■ **DATA SECTION**
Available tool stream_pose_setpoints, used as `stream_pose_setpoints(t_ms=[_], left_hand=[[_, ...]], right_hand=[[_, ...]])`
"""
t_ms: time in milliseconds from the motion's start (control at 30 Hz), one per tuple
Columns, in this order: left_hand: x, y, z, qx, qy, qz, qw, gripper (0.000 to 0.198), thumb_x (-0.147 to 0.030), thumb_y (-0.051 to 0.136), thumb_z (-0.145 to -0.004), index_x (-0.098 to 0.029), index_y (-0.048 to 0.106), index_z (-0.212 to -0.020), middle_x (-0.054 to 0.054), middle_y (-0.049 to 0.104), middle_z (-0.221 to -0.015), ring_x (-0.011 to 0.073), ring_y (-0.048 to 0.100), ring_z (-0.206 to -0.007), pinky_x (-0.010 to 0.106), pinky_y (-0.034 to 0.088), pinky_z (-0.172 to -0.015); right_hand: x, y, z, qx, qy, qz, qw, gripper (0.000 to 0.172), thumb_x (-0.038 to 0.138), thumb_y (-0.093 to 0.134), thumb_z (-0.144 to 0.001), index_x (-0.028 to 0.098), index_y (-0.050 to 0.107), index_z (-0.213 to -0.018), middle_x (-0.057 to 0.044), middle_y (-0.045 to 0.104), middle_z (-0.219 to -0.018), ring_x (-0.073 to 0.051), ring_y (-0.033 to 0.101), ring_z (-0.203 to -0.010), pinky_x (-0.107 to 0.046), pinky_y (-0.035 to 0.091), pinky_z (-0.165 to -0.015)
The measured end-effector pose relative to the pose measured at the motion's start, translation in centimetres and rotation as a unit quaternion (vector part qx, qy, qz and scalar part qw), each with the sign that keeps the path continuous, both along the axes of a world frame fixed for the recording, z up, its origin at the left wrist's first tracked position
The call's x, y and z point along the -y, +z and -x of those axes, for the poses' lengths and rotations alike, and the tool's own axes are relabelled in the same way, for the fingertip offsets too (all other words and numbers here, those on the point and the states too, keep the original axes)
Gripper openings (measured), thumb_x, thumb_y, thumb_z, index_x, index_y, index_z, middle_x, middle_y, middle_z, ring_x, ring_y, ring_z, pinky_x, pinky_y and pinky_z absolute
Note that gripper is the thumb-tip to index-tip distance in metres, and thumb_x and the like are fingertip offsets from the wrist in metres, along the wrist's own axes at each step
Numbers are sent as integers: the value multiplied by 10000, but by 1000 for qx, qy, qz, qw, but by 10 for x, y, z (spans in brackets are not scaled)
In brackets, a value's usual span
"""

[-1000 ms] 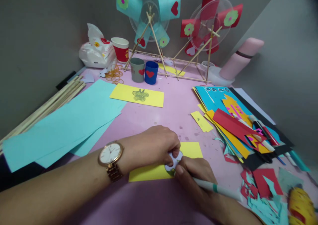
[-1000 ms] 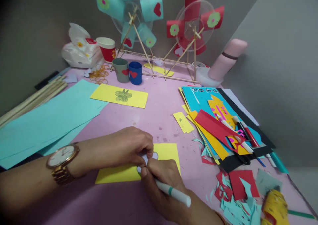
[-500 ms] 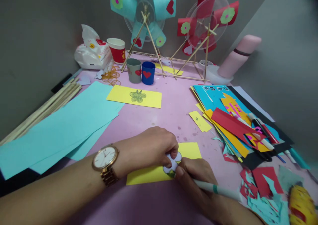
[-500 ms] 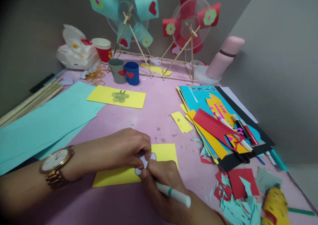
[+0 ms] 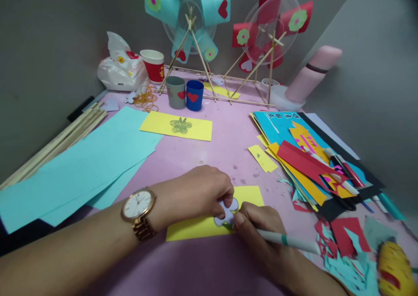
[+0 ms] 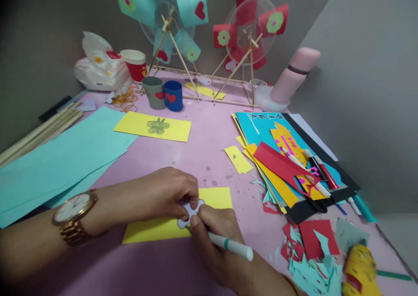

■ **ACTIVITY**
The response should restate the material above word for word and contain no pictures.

■ **EXERCISE SOLUTION**
Available tool stream_pose_setpoints, used as `stream_pose_setpoints(t_ms=[_], left_hand=[[_, ...]], right_hand=[[_, ...]])`
"""
t_ms: time in milliseconds from the motion's start (control at 30 Hz), one per tuple
Columns, in this order: left_hand: x, y, z, qx, qy, qz, qw, gripper (0.000 to 0.198), thumb_x (-0.147 to 0.030), thumb_y (-0.051 to 0.136), thumb_z (-0.145 to -0.004), index_x (-0.098 to 0.029), index_y (-0.048 to 0.106), index_z (-0.212 to -0.020), middle_x (-0.054 to 0.054), middle_y (-0.049 to 0.104), middle_z (-0.221 to -0.015), ring_x (-0.011 to 0.073), ring_y (-0.048 to 0.100), ring_z (-0.206 to -0.007), pinky_x (-0.010 to 0.106), pinky_y (-0.034 to 0.088), pinky_z (-0.172 to -0.015); right_hand: x, y, z, qx, qy, qz, qw, gripper (0.000 to 0.172), thumb_x (-0.038 to 0.138), thumb_y (-0.093 to 0.134), thumb_z (-0.144 to 0.001), index_x (-0.028 to 0.098), index_y (-0.050 to 0.107), index_z (-0.213 to -0.018), middle_x (-0.057 to 0.044), middle_y (-0.045 to 0.104), middle_z (-0.219 to -0.018), ring_x (-0.073 to 0.051), ring_y (-0.033 to 0.101), ring_z (-0.203 to -0.010), pinky_x (-0.107 to 0.046), pinky_y (-0.035 to 0.091), pinky_z (-0.165 to -0.015)
The measured end-effector pose relative to the pose measured at the motion's start, translation in centimetres and rotation as a unit quaternion (vector part qx, qy, qz and scalar part qw), each with the sign that keeps the path continuous, both along the axes of a world frame fixed for the recording, z up, its origin at the left wrist's first tracked position
The call's x, y and z point along the -y, +z and -x of those axes, for the poses' lengths and rotations alike, and the tool's own axes are relabelled in the same way, for the fingertip offsets too (all other words and numbers here, those on the point and the states too, keep the original axes)
Gripper openings (measured), thumb_x, thumb_y, thumb_z, index_x, index_y, index_z, middle_x, middle_y, middle_z, ring_x, ring_y, ring_z, pinky_x, pinky_y and pinky_z absolute
Note that gripper is the thumb-tip to index-tip distance in metres, and thumb_x and the like are fingertip offsets from the wrist in metres, along the wrist's own axes at each step
Numbers are sent as integers: the value multiplied by 10000, but by 1000 for qx, qy, qz, qw, but by 10 for x, y, z (spans in brackets are not scaled)
In brackets, a value's usual span
"""

[-1000 ms] 
[-1000 ms] 
[-500 ms] 
[-500 ms] 
[+0 ms] 
[+0 ms] 

There is nothing further in this answer.